思索の日記 (クリックで全体が表示されます)

武田康弘の思索の日記です。「恋知」の生を提唱し、実践しています。白樺教育館ホームと共に

安倍晋三イデオロギーの致命的な欠陥

2007-05-19 | 教育

改定された「教育基本法」、及び、いま改定される予定の「学校教育法」の中心理念である「家族・郷土・国を愛する態度を養う」という思想は、哲学的には極めて稚拙(ちせつ)なものです。

「私」と「世界」が抜け落ちているからです。

「私」を愛する態度―「私」からの出発が抜け落ちた思想は、哲学的には、原理なき妄想という他ありません。「私」という土台・中心を持たなければ、家族も郷土も国もすべてその根付く場所を持たず、宙に浮きます。【「私」を大事にし、愛すること】、これは人間の生の原理であり、この原理を不明瞭にすれば、全ては「砂上の楼閣」に過ぎなくなります。「私」という中心をしっかり育てることがなければ、他者とのよき関係も築けない、人権という基本ルールさえわきまえられなくなる、これは言わずもがなの話です。
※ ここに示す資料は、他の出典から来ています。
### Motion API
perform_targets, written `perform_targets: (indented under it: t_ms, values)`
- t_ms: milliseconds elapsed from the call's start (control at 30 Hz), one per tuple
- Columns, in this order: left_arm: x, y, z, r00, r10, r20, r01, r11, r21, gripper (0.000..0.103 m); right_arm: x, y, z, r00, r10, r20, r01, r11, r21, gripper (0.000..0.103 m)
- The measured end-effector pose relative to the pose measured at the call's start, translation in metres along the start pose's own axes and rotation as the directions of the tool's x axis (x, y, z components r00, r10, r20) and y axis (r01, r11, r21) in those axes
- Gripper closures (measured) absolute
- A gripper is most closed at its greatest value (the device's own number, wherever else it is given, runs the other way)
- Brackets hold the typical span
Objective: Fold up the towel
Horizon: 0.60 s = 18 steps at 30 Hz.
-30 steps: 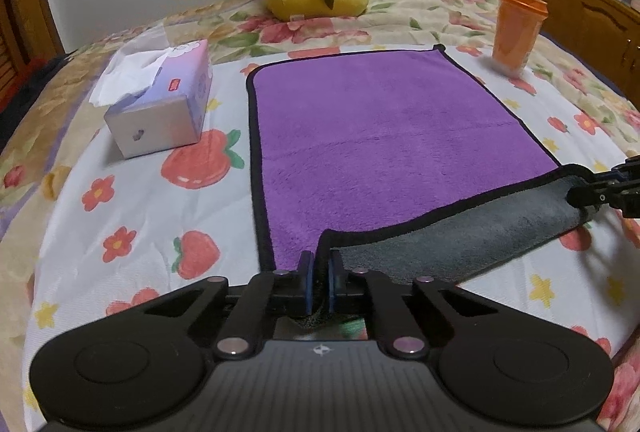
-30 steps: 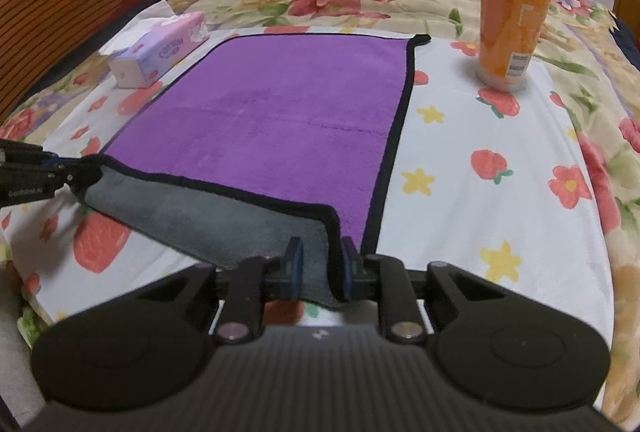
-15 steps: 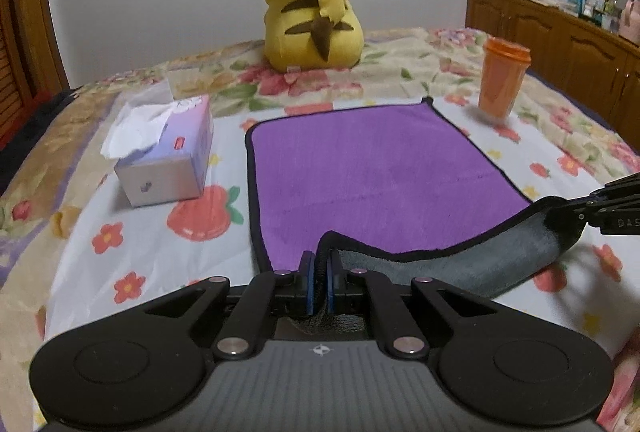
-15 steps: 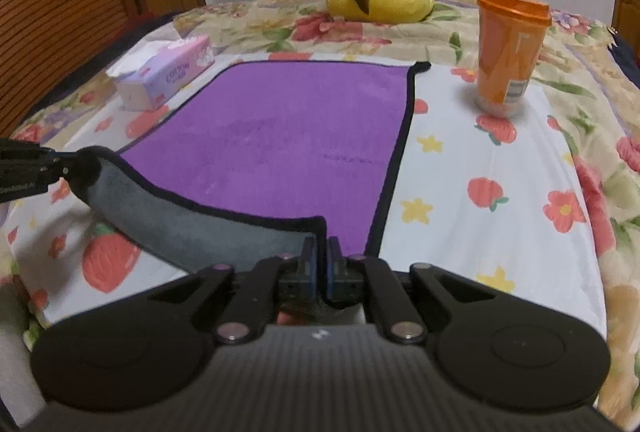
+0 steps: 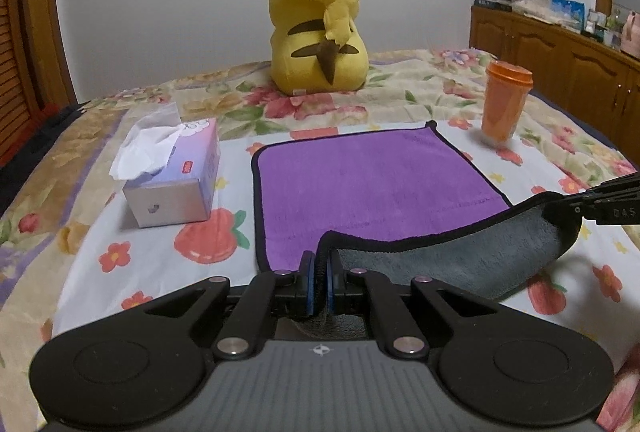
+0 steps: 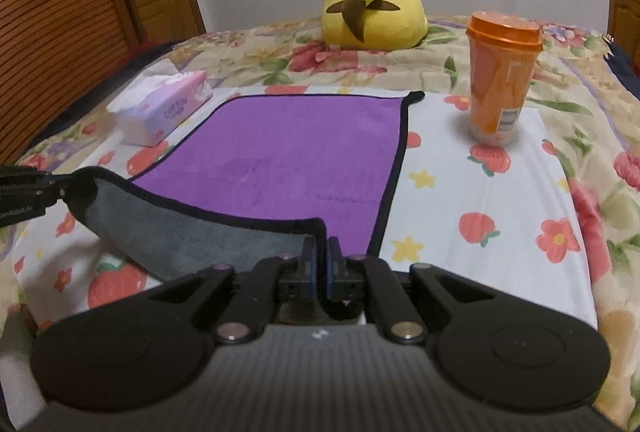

短編小説の最高峰―小説の神様と呼ばれた志賀直哉は、さすがに慧眼の持ち主でした。「私は、こどもたちに自分を大切にし、自分を愛することを教えよう。」と書いています。

また、「世界」への開かれた愛の態度がなければ、【自閉的精神=日本主義】に陥り、【家族主義・郷土主義・国家主義】へと転落するほかありません。この「主義」は、人間から幸福を奪い、個人から発するパワーを減衰させることで、社会全体をダメにしていきます。

「私」という哲学(人間の生)の原理がなく、開かれた「世界」への憧憬を持たない教育目標を掲げる国は、どう転んでも「よい国」「美しい国」にはなりません。タカ派・保守主義の安倍晋三という男を首相にしている国は、「愚かな国」「不幸な国」への道をひた走っています。彼は、16日の国会における「党首討論」の場でも、「家族・郷土・国を愛する態度を養う新・『教育基本法』によって、戦後レジームからの脱却を果たす」と声を張り上げていました。

「戦レジーム」の問題点が見えない「哲学なき愚かな想念」の持ち主・安部晋三は、国を再び未曾有の大災厄に投げこみかねません。私は、わが日本国民が、そうならない前に「目を覚ます」ことを願っています。